Doğan, “Üç ay flört durumumuz oldu. daha sonra İran’a gittim. Annemle birlikte tıpkı vakitte. Ailesinden istedik. Kızı aldık geldik. Dini nikahımızı da kıydık. Gelir gelmez resmi nikah için de gün aldık. Bu sefer yengem ağır bakıma alındı, vefat etti. Düğün yapamadık. Erteledik” dedi. Doğan, kelamlarına şöyleki devam etti:
daha sonra bebek sürpriz yapınca ‘bekleyemeyiz’ dedik. Her gün beni arıyor; ‘Bugün Yemek yiyelim’ diyor. Ben de stüdyodayım. Bugün, yarın diyorum. En sonunda ‘Ya bugün yemek yenecek ya da ben İran’a gidiyorum’ dedi. O gün yemeğe çıktık. Bebek ayakkabısı getirmiş yanına. ‘Bu ne?’ dedim. ‘Ben hamileyim’ dedi. Salya sümük ağladım. 5 kilo aldım. Daima yemek yiyorum. Gecenin bu yarısı canım bunu istedi, şunu istedi.
“Anneme söylemesi için ablama söylemiş oldum. ‘Ayıp ben söyleyemem’ dedim. İnanmadılar. daha sonra anneme söylemiş olduk bir biçimde. Çok keyifli oldular” diyen Nihat Doğan, “Bodrum’daydık. Bir arkadaşım ‘benim bayanın hekimine gidelim’ dedi. ‘Çocuğun kalbini dinleyelim’ dediler. ‘Çocuğun kalbi mi var, oluşmuş mudur?’ dedim. Ben hala algılayamıyorum. Annelik bu yüzden kutsal. Biz lakin onu getir, bunu götür hizmetçiyiz. Kalbini duydum, salya sümük ağlamaya başladım. O an birtakım şeylerin farkına vardım” biçiminde konuştu.
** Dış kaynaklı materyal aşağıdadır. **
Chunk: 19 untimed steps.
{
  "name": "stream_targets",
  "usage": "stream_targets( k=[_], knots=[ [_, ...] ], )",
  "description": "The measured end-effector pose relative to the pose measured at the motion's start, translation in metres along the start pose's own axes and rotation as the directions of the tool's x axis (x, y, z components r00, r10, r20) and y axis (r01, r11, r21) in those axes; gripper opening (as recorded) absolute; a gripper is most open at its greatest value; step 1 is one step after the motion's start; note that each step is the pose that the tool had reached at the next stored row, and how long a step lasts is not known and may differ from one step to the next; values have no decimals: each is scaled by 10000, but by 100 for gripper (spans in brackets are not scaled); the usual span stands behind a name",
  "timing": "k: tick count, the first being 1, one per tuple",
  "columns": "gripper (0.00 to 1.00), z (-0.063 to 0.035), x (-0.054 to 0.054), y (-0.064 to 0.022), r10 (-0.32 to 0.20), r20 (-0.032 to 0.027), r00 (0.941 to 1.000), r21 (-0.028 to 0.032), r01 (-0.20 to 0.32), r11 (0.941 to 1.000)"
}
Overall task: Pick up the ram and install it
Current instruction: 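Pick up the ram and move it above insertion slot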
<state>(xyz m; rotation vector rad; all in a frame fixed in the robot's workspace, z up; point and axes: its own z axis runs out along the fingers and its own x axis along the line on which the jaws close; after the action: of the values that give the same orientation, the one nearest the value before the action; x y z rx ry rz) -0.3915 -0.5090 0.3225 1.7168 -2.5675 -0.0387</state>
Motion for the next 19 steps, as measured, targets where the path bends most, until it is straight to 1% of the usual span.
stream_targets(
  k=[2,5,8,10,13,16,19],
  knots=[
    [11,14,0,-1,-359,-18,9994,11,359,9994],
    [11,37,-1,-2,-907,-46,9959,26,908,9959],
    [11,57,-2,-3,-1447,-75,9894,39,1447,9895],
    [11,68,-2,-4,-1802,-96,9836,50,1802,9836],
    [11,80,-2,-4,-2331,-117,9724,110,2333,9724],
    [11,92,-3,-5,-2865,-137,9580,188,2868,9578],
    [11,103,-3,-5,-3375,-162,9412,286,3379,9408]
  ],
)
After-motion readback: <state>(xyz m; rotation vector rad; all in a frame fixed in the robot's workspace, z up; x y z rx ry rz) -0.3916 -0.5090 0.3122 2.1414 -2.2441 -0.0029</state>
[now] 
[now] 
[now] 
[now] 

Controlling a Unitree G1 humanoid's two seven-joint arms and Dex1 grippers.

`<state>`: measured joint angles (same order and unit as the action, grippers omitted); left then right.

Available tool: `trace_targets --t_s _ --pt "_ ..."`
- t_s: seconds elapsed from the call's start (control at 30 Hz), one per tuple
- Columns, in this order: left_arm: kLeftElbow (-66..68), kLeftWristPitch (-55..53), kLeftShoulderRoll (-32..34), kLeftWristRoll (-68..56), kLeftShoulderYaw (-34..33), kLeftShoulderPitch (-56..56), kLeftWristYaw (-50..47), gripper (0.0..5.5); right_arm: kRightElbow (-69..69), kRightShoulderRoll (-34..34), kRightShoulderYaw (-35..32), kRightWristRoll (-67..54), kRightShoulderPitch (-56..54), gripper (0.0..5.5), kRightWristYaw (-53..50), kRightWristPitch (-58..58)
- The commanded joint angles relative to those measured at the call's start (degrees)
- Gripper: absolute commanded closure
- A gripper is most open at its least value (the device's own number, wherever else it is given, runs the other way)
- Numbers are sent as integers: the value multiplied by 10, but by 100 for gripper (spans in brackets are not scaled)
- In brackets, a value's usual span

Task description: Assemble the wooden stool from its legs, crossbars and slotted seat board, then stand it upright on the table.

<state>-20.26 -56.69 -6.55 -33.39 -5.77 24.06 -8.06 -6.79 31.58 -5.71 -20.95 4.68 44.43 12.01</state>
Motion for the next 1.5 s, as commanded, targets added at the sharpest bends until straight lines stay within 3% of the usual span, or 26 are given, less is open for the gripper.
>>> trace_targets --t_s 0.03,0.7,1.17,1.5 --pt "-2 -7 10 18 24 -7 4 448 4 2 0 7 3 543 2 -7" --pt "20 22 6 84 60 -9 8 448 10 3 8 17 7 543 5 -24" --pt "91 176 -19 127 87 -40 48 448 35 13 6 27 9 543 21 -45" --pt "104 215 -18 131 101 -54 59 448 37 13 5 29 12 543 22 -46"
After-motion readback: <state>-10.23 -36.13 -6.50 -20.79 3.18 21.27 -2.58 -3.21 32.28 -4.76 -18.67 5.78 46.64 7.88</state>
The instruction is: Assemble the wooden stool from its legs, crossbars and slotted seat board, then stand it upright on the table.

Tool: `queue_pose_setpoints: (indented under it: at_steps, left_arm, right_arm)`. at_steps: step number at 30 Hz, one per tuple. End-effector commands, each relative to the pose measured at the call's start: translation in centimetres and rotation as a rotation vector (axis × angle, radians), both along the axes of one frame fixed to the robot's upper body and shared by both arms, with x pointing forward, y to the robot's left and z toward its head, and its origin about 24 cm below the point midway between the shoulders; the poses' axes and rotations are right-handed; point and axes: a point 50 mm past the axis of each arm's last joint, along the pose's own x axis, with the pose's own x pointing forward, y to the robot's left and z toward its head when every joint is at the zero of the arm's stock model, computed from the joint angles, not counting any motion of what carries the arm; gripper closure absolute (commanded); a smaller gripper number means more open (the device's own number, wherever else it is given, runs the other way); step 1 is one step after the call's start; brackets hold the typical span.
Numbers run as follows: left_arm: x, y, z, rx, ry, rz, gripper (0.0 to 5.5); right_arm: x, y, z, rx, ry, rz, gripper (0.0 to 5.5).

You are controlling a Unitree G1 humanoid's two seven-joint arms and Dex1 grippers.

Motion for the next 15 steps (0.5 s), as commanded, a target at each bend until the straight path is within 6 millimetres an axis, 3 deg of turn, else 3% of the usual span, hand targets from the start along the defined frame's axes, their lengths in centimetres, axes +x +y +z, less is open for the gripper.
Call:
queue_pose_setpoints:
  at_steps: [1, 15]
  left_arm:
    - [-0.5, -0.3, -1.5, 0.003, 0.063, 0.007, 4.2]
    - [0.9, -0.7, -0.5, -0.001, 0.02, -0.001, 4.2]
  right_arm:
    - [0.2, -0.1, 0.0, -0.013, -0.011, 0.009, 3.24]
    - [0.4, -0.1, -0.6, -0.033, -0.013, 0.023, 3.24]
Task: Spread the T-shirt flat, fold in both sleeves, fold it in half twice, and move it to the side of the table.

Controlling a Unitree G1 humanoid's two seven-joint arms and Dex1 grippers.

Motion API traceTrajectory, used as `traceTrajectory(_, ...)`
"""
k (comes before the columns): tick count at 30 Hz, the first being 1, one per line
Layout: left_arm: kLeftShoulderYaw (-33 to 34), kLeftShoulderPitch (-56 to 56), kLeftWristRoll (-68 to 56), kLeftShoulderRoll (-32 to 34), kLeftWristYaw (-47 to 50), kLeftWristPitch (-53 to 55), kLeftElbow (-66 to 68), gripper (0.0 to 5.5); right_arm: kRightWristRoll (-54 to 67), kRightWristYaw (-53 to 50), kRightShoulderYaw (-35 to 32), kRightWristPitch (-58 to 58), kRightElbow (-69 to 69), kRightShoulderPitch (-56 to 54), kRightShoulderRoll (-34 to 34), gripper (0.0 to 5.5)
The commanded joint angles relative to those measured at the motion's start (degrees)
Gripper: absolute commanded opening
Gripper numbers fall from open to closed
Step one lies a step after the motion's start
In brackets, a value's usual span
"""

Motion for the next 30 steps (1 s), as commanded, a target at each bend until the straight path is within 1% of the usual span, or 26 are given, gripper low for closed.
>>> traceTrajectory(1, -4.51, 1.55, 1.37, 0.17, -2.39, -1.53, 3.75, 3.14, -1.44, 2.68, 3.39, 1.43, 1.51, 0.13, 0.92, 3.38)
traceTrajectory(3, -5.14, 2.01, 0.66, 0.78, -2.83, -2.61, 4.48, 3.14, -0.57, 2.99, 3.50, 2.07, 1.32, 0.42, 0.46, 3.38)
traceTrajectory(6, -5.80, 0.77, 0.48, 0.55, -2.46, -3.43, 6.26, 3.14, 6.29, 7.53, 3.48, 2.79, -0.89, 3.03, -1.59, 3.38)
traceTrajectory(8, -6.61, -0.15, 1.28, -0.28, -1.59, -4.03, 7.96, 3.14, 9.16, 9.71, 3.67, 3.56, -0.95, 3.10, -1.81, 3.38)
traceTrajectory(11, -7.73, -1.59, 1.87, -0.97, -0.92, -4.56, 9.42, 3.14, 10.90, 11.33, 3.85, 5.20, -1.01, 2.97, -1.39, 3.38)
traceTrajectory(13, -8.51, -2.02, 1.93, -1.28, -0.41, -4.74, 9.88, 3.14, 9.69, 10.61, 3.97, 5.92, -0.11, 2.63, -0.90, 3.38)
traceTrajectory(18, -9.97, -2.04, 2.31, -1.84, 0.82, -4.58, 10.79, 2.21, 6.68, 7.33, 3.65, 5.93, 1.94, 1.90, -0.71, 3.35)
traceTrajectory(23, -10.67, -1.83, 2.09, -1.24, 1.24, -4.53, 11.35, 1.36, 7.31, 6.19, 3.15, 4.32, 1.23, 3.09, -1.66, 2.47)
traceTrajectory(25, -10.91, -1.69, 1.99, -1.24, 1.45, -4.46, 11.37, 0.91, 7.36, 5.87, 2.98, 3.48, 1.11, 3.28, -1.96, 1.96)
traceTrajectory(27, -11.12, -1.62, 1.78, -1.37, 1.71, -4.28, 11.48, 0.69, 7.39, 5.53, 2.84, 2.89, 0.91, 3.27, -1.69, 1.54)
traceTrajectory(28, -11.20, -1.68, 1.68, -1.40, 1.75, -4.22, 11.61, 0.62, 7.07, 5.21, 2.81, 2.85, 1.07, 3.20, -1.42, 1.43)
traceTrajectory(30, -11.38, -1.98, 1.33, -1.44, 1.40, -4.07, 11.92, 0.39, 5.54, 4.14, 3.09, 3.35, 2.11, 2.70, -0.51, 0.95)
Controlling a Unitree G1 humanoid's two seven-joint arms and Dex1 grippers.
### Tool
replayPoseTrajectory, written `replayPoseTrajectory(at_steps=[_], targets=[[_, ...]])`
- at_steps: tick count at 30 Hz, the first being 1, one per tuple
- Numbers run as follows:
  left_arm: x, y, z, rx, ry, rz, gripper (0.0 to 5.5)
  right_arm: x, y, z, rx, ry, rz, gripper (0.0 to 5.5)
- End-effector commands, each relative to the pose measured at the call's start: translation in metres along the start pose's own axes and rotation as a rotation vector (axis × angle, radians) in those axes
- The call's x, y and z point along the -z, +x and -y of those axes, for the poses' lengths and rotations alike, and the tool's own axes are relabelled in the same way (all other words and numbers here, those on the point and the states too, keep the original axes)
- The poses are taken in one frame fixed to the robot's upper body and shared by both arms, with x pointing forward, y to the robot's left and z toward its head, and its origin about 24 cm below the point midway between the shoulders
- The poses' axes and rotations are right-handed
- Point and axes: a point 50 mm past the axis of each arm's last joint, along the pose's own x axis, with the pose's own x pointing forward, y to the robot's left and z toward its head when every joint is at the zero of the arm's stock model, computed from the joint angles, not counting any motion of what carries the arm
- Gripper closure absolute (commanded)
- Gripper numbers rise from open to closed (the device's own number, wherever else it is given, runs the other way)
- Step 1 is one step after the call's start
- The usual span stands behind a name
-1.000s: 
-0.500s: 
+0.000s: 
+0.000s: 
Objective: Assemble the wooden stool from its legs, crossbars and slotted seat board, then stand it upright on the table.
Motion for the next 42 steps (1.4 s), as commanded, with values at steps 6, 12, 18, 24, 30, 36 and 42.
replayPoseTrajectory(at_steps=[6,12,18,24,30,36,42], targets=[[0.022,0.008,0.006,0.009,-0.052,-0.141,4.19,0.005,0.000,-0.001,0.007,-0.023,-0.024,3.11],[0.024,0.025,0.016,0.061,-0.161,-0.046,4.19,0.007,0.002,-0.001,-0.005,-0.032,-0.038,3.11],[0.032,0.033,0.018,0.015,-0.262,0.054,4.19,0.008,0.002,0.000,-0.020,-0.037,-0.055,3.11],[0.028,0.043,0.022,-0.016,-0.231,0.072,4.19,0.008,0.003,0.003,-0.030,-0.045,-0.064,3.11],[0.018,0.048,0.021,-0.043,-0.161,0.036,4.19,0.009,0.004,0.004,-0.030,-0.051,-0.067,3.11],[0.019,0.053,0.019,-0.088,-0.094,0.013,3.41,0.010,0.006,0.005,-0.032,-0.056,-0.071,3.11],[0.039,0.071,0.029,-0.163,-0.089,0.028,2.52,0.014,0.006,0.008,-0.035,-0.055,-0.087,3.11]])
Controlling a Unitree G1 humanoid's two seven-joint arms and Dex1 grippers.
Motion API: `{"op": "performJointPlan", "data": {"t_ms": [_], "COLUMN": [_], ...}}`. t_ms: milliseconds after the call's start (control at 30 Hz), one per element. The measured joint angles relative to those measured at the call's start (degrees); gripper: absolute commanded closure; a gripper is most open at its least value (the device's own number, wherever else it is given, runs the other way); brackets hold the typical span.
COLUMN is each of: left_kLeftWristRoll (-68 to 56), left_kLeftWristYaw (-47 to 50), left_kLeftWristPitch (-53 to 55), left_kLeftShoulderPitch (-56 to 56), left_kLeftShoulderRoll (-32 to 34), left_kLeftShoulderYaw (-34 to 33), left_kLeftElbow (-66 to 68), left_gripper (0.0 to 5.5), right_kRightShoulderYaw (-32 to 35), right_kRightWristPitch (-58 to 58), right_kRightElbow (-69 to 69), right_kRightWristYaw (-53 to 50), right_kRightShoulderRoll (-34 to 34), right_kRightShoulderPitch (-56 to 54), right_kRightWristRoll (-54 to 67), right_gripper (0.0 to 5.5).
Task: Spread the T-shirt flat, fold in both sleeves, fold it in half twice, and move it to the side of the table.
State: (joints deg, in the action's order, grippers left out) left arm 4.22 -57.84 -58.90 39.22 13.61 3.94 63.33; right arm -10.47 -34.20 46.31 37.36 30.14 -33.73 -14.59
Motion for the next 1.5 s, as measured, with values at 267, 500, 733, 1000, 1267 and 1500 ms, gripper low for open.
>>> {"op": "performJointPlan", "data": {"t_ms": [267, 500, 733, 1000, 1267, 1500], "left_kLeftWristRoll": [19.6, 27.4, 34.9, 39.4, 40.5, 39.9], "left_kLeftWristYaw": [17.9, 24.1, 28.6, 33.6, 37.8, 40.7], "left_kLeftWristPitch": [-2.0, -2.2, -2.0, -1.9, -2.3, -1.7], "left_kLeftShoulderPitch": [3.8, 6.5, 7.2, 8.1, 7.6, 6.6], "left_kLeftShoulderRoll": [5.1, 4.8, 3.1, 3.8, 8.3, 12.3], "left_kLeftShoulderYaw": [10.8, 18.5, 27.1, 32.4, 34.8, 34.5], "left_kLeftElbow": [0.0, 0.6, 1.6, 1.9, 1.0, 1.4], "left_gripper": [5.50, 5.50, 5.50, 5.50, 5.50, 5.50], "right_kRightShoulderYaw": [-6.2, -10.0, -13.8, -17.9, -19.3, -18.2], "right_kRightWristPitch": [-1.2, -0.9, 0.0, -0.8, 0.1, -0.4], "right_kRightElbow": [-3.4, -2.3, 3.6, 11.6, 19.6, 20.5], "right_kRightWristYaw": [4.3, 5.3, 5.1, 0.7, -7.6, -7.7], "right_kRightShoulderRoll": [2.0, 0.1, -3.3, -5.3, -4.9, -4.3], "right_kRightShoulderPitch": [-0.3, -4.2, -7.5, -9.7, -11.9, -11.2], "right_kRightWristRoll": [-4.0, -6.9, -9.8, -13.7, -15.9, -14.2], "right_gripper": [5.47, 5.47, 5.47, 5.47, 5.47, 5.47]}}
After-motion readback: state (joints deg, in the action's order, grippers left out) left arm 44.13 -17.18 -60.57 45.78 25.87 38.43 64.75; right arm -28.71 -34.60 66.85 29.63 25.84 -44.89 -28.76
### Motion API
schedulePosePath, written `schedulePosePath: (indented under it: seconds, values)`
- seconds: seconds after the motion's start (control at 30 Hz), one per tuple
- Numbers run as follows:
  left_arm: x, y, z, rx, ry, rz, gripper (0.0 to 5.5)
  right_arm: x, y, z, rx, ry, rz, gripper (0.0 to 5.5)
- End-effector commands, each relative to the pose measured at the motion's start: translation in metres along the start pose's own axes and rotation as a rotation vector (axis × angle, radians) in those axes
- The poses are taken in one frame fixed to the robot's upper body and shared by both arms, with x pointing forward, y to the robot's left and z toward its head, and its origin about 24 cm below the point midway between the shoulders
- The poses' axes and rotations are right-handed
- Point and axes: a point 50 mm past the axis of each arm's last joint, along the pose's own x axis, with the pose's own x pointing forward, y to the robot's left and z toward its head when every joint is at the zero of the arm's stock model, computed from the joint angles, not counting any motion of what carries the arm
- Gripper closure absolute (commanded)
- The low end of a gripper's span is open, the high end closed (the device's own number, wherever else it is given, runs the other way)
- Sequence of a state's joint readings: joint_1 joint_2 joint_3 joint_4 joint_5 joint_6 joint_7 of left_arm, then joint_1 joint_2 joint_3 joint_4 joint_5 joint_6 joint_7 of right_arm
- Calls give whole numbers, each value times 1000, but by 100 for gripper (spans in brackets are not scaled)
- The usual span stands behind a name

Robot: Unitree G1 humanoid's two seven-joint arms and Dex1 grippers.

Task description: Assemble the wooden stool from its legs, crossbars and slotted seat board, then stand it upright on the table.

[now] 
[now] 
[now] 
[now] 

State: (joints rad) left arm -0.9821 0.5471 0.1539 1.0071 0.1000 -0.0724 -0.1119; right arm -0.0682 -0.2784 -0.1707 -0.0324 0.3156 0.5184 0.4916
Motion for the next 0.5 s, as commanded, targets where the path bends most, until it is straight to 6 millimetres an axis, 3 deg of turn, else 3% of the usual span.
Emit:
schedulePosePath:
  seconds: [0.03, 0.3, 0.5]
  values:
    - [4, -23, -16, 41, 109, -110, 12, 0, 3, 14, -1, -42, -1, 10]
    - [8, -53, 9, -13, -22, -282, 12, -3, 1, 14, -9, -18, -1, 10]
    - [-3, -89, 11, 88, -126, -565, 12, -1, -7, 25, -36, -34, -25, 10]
BEBEĞİNİN CİNSİYETİNİ AÇIKLADI
Babalık heyecanını paylaşan Doğan, “Ben konuşurken ‘oğlum olacak, onu maça götüreceğim’ diyordum. Bizim jenarasyon ‘erkek adamın erkek çocuğu olur’ fikri ile büyüdük. Kalbini duyar duymaz ‘aman ya, kâfi ki sağlıklı olsun’ diyorsun. Bu epeyce geride kaldı. Lütfen bu fikirden, kanıdan vazgeçin. Benim oğlum olacak. Ülke buna hazır mı bilmiyorum. İsmi hazır. Türkiye’de araştırdım o isim yok. Artık söylemek istemiyorum. Zira 4 ay ortasında doğacak olan çocuklara koyarlar” tabirlerini kullandı.
“PARA DA PUL DA GÖZÜ YOK”
Eşinden de bahseden türkücü, “Hiç para da pulda gözü olan bir insan değil. Tektaş büyük oldu, küçük oldu demez. Saç ekim uzmanı. Gebe olduğu için çalışmasına müsaade vermiyorum. Çocuktan daha sonra çalışmak isterse çalışabilir. 27 yaşında 1.78 uzunluğunda. Ben de 1.78’im” dedi.